Direção: Kevin Macdonald.
Elenco/Vozes: Forest Whitaker, James McAvoy, Kerry Washington, Gillian Anderson, Simon McBourney.
Quem não assistiu a esse filme antes do Oscar e outras premiações foi, assim como eu, enganado. Fomos levados a crer que tratava-se meramente de um filme com uma estupenda atuação de Forest Whitaker (Quarto do Pânico, Platoon), em sua personificação do ditador africano Idi Amim, de Uganda. Já assisti a muitos filmes apenas para ver atuações marcantes, e dependendo do ator pode ater valer a pena. Mas essa não é a realidade do excelente O Último Rei da Escócia, que apesar de ter de fato a atuação mais marcante do ano (quem sabe da década), possui muitos outros pontos positivos à altura do gigantesco Whitaker.
O filme toma uma perspectiva bem inusitada, trazendo um clima especial para o filme. Se não fosse pelo rosto estampada do General Amim no pôster do filme ou o conhecimento geral que temos sobre a história do ditador, ficaria difícil saber que se trata de uma história sobre as barbaridades do continente africano. O filme foge totalmente a linha de dramas como Hotel Rwanda, possuindo um clima leve e irônico no ar, muitas vezes até cômico.

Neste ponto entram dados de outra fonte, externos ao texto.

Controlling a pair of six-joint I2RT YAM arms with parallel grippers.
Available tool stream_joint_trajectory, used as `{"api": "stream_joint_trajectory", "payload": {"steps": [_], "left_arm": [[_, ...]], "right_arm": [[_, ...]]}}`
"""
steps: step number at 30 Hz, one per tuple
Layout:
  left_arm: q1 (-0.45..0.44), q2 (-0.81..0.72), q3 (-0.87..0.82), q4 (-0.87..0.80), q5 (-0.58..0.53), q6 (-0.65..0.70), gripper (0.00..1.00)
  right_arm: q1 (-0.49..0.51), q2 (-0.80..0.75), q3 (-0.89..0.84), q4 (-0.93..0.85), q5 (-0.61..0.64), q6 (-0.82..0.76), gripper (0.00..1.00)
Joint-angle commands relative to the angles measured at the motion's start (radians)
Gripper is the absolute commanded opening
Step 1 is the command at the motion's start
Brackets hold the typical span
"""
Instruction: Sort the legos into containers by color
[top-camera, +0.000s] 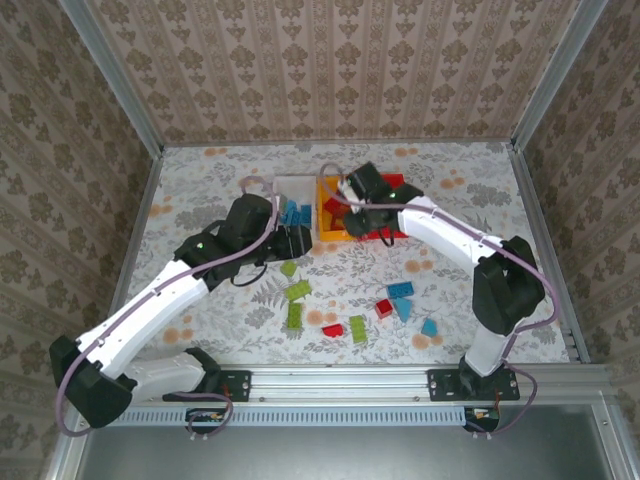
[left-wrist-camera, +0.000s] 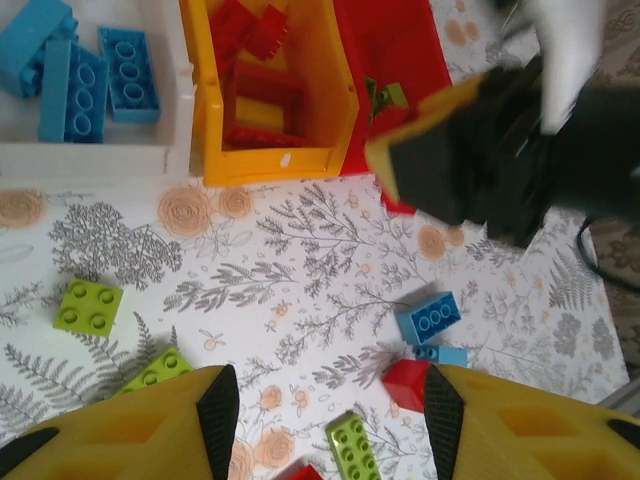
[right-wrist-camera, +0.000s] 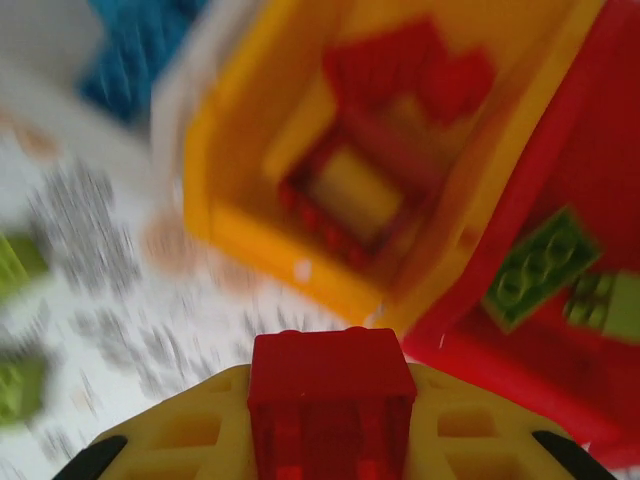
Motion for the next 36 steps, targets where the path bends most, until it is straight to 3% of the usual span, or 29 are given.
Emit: {"api": "stream_joint_trajectory", "payload": {"steps": [1, 6, 12, 21, 28, 36], "left_arm": [[-0.009, 0.031, 0.045, 0.012, -0.069, 0.052, 0.54], [-0.020, 0.083, 0.096, 0.009, -0.087, 0.099, 0.54], [-0.029, 0.159, 0.155, 0.032, -0.105, 0.156, 0.56], [-0.027, 0.158, 0.160, 0.027, -0.112, 0.152, 0.56], [-0.026, 0.136, 0.122, -0.009, -0.105, 0.158, 0.58], [-0.009, 0.139, 0.092, -0.086, -0.079, 0.174, 0.59]], "right_arm": [[-0.015, 0.099, 0.136, 0.063, -0.084, 0.184, 0.20], [-0.046, 0.269, 0.349, 0.092, -0.062, 0.283, 0.21], [-0.058, 0.472, 0.621, -0.096, 0.086, 0.223, 0.21], [-0.063, 0.591, 0.697, -0.096, 0.027, 0.260, 0.26], [-0.065, 0.552, 0.681, -0.101, 0.028, 0.256, 0.55], [-0.063, 0.338, 0.486, -0.006, 0.033, 0.215, 0.60]]}}
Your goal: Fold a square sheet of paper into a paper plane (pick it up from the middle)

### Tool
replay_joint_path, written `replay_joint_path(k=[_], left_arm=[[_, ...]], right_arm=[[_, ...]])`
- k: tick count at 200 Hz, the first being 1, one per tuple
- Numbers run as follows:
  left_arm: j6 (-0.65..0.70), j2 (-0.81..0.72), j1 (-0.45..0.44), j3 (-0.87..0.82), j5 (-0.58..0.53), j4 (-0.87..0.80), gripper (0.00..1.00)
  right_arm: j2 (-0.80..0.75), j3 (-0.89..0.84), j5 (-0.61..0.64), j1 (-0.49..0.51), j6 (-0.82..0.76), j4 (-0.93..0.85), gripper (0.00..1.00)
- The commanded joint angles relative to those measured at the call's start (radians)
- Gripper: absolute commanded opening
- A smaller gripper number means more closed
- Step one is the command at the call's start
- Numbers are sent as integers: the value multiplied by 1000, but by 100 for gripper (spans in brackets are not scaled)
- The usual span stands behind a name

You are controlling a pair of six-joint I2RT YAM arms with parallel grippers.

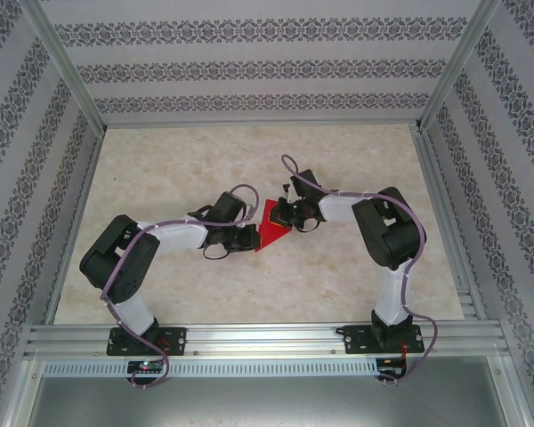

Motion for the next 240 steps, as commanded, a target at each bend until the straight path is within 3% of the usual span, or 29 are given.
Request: replay_joint_path(k=[1, 119, 170, 240], left_arm=[[-25, 20, -3, 21, -4, 5, 7], [-15, 51, -3, -64, -82, -44, 0], [-16, 48, -4, -71, -88, -50, 0], [-15, 46, -3, -63, -80, -53, 0]], right_arm=[[55, -39, 89, 6, -14, -71, 3], [-50, 8, 33, 16, -46, -21, 3], [-141, -101, -10, 76, 6, 87, 3], [-89, -137, -20, 127, 44, 137, 3]])
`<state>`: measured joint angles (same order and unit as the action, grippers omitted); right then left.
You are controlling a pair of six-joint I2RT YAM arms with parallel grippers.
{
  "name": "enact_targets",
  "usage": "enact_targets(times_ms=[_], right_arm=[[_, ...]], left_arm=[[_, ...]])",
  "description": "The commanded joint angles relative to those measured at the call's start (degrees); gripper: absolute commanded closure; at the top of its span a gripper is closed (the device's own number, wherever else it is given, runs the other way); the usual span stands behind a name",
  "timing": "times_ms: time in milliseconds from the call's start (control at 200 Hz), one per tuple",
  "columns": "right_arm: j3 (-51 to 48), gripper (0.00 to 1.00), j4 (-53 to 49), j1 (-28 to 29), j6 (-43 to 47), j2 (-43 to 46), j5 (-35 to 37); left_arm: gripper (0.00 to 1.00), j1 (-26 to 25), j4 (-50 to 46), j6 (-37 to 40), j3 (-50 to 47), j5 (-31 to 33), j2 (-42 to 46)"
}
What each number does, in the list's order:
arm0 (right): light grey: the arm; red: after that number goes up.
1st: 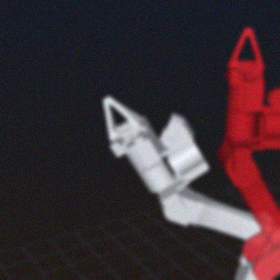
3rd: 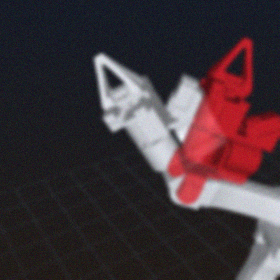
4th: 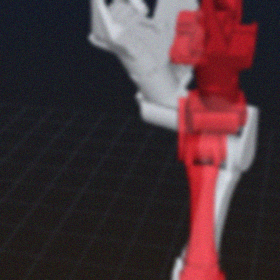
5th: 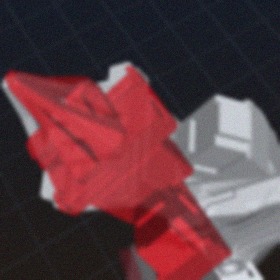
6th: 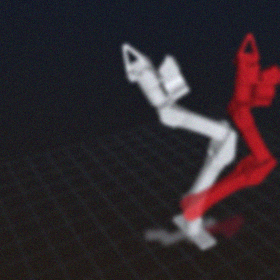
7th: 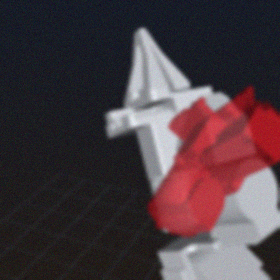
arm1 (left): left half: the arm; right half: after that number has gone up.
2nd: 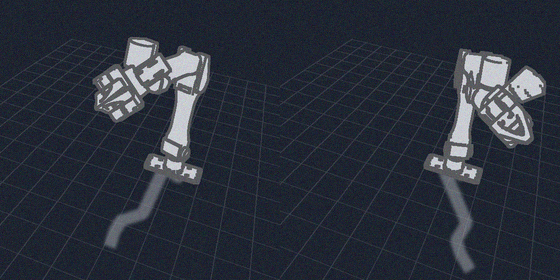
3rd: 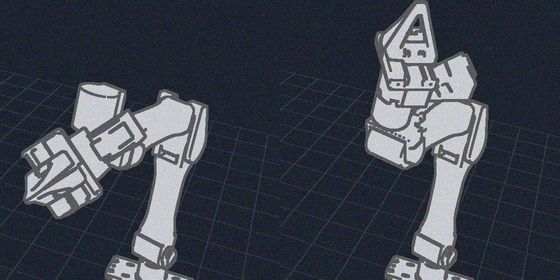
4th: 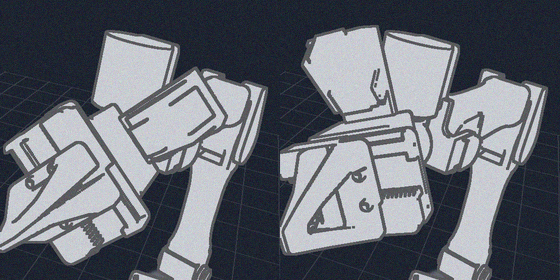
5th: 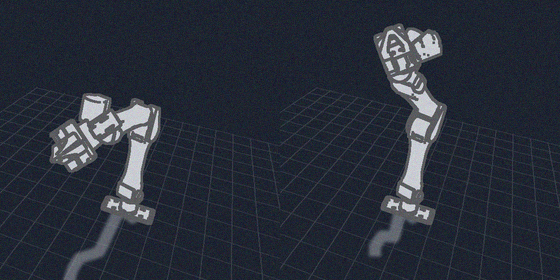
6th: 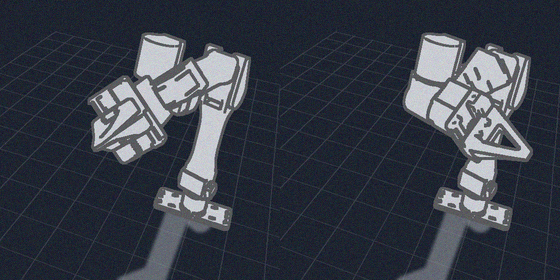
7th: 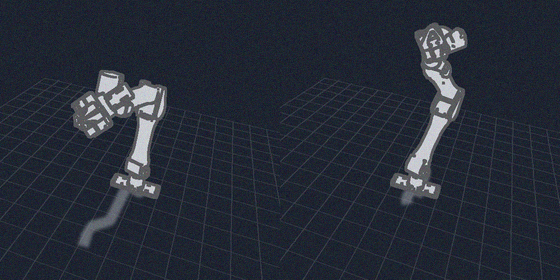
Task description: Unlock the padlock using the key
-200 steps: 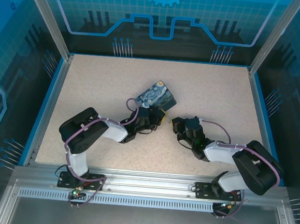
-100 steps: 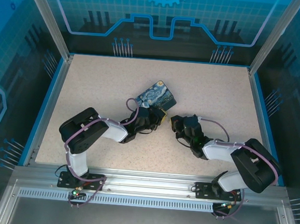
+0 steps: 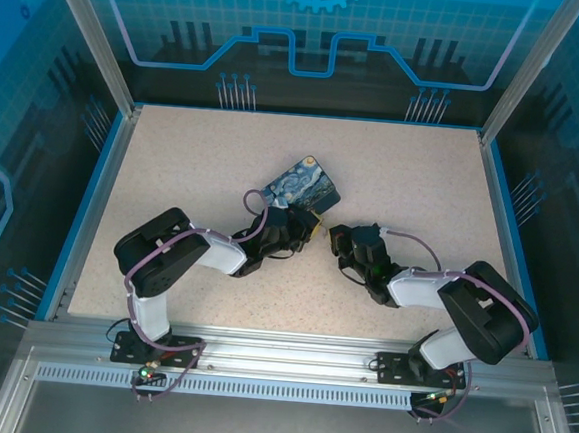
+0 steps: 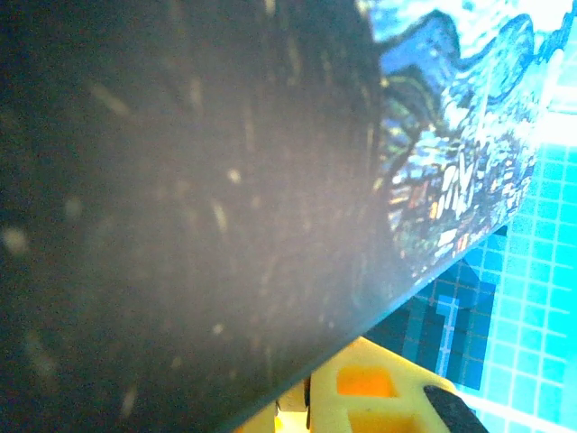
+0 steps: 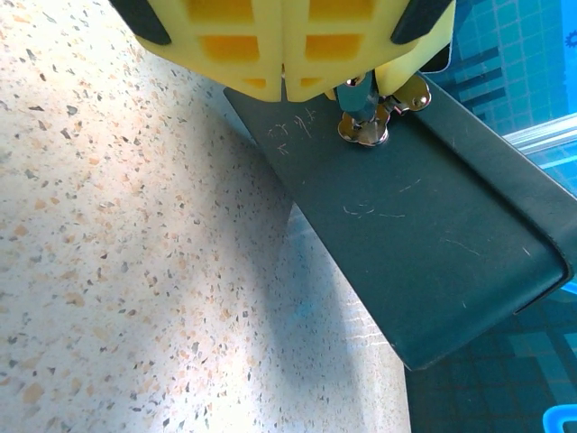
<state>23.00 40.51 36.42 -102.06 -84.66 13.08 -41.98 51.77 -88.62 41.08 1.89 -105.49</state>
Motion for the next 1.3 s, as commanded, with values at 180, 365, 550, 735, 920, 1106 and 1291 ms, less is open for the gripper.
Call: enact_targets(times_ms=[180, 365, 550, 735, 920, 1106, 1291], right_arm=[[-0.5, 1.0, -2.3, 0.0, 0.5, 4.5, 2.3], [-0.5, 1.0, -5.8, -0.1, 1.7, 7.6, 3.1], [0.6, 1.0, -4.7, -0.3, 1.5, 5.8, 2.3], [1.0, 1.0, -4.5, -0.1, 1.2, 4.9, 2.6], [1.3, 1.0, -3.9, -0.2, 1.1, 3.7, 2.5], [1.9, 1.0, -3.4, -0.1, 1.2, 2.6, 2.4], [2.7, 1.0, -3.5, -0.2, 1.3, 2.4, 2.4]], left_arm=[[1.0, -0.6, 3.8, -0.8, 0.0, 1.2, 0.0], [1.0, -0.6, 3.8, -0.8, 0.0, 1.1, 0.0], [1.0, -0.6, 3.6, -0.8, -0.1, 1.3, 0.2], [1.0, -0.5, 3.0, -0.6, 0.0, 1.4, 0.7], [1.0, -0.5, 3.0, -0.5, 0.2, 1.3, 0.5], [1.0, -0.6, 3.1, -0.6, 0.2, 1.3, 0.6], [1.0, -0.5, 3.0, -0.6, -0.1, 1.4, 0.7]])
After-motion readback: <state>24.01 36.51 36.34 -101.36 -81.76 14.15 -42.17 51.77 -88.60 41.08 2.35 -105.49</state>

O diretor Kevin MacDonald, aclamado documentarista, busca não focar exclusivamente na parte histórica e pesada da trama, mas sim destacar o lado humano de todas as personagens e centrar a história no fictício Nicholas Carrigan, jovem médico escocês muito bem interpretado por James McAvoy (Band of Brothers).
E é exatamente a personagem do médico que traz um bom ar ao filme. Conhecemos mais sobre ele do que sobre o próprio ditador, acompanhamos toda a sua aventura e sofremos com seus erros e tensões. O estilo um tanto irreverente, despreocupado do escocês é trabalhado durante a história, e torna-se um fato importante para aproximação dele com o General Amim. O filme conta desde a sua decisão de ir para a África até o complicado final da sua história no país de Uganda. E conta a sua amizade com Idi Amim, que se inicia após Nicholas assistir, junto a personagem de Gillian Anderson (Arquivo X), a um discurso do novo presidente. Ao tratar medicamente Amim numa situação inusitada, agir de forma destemida mesmo na frente do exército, e finalmente contar-lhe que é escocês, Nicholas acaba chamando a atenção do General, que rapidamente o influencia a se tornar médico particular do presidente, e a largar o trabalho que estava fazendo por uma vida de nobreza como amigo e conselheiro pessoal de Amim.
A partir daí o filme centra nas duas personagens, Amim e Nicholas, e trabalha intensamente o relacionamento entre eles e as suas personalidades. Vemos um lado bem humano do ditador, muitas vezes infantil e engraçado, outras vezes inconseqüente. Nesse momento as tensões aumentam, o clima fica bem mais pesado, e pouco a pouco o General Amim mostra seu senso de egocentrismo e abuso de poder. Enquanto isso o médico se envolve em diversas situações, como traições e influências políticas. Até que as verdadeiras intenções do ditador ficam mais claras, e a vida do próprio Nicholas, cada vez mais preso àquele país e ao próprio Amim, passa a correr perigo.
Apesar do tema sério e pesado que o filme trata, a visão humana que foi proposta para o drama foi certamente um ponto forte. Esquecemos o tão comum maniqueísmo, e passamos a conhecer os lados opostos dos protagonistas e antagonistas. Acompanhamos as inúmeras falhas do médico escocês, que com seu estilo também inconseqüente acaba trazendo infortúnio para muitas pessoas próximas a ele. E vemos também o melhor lado do General, sua admiração pela cultura escocesa, seu lado bem humorado e amigo, sua honra e dedicação. Trata-se de um excelente e honesto filme sobre seres humanos. Numa das cenas mais emocionantes do cinema recente não é por sofrimento e dor que vemos lágrimas serem derramadas, mas por amizade e compaixão. As lágrimas são do próprio ditador.